Requirement: Starting with the line containing "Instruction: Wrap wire" and going on through the line containing "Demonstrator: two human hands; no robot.", return the lines of the data below exactly, and only those.
[Exercise materials]
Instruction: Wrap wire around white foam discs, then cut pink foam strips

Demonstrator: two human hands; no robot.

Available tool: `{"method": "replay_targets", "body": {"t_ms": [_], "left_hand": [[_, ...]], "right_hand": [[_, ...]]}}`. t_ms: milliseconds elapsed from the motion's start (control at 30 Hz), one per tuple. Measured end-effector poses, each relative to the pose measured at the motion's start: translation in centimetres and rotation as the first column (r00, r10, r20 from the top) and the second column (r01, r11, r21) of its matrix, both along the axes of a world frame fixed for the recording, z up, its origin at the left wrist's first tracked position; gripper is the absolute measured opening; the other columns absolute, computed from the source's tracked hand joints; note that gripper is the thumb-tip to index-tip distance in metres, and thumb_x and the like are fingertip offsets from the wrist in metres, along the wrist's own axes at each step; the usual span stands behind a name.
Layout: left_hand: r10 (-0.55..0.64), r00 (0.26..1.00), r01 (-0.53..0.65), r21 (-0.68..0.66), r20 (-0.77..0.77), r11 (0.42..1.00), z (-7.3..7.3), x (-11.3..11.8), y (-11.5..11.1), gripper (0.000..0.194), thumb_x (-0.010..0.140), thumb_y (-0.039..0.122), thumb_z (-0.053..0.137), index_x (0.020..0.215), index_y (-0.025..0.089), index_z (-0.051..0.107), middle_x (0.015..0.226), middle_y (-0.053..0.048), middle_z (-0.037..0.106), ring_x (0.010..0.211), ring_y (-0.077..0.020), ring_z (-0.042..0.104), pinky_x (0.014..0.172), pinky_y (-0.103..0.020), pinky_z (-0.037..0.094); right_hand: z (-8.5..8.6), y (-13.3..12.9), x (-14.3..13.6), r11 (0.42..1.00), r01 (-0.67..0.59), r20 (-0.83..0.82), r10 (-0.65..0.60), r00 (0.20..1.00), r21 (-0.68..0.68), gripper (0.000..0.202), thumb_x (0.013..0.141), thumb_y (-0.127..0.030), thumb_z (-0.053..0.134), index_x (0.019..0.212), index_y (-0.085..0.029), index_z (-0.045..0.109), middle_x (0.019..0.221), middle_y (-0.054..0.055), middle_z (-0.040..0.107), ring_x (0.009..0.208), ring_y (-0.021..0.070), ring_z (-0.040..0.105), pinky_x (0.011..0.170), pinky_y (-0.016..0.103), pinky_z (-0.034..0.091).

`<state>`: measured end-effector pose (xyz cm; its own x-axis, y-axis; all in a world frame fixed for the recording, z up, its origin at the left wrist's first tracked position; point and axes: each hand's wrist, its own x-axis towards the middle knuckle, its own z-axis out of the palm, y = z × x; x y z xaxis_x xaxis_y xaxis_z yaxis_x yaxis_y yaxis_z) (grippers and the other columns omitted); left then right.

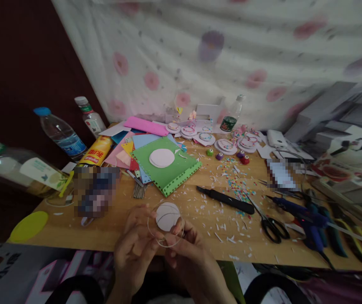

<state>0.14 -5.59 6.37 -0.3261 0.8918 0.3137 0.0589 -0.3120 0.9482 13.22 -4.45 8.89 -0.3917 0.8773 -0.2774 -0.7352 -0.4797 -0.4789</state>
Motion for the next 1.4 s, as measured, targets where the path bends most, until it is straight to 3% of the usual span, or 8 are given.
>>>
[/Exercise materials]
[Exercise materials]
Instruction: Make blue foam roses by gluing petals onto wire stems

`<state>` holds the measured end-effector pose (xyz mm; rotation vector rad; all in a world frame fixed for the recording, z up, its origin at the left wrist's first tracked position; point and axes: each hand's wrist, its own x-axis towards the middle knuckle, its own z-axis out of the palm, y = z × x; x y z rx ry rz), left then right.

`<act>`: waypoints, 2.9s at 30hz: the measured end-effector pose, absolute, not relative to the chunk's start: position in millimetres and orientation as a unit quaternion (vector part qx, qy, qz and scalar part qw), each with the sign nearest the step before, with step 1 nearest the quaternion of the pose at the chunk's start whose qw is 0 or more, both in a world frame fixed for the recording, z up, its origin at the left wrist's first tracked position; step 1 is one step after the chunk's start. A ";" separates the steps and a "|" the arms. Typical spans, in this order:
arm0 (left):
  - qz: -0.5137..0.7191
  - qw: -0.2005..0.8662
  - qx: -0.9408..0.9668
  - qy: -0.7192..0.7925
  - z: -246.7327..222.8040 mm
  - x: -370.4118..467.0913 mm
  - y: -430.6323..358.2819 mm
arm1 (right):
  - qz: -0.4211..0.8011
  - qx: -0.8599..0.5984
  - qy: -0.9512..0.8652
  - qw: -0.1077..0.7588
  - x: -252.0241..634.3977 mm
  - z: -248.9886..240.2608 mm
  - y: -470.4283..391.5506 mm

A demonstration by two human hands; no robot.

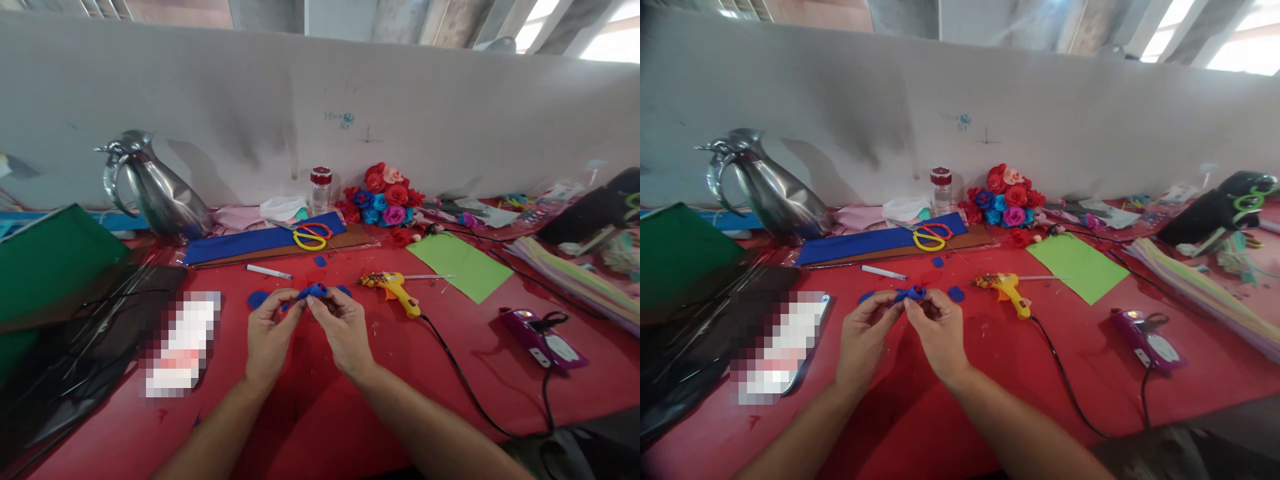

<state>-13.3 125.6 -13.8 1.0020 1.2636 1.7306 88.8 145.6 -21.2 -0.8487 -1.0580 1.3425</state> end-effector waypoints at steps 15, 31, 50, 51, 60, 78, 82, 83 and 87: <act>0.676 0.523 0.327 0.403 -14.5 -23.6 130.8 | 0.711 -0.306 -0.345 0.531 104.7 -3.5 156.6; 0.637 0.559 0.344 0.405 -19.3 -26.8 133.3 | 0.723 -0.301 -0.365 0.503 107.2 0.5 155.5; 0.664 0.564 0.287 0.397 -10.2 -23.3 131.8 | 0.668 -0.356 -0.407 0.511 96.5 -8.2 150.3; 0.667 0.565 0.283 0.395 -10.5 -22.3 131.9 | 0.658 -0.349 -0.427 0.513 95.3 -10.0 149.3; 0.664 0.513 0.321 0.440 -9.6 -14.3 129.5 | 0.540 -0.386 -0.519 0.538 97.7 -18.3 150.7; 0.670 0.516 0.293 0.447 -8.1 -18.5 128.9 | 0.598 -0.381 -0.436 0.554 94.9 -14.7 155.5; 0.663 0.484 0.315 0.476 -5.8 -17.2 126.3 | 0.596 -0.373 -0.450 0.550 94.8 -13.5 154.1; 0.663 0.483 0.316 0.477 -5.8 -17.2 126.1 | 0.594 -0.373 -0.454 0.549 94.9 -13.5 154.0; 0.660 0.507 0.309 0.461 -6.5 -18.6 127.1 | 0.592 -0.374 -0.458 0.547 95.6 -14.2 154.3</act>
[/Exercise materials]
Solution to this problem:
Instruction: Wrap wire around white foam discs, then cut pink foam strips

Demonstrator: two human hands; no robot.

This exercise is done.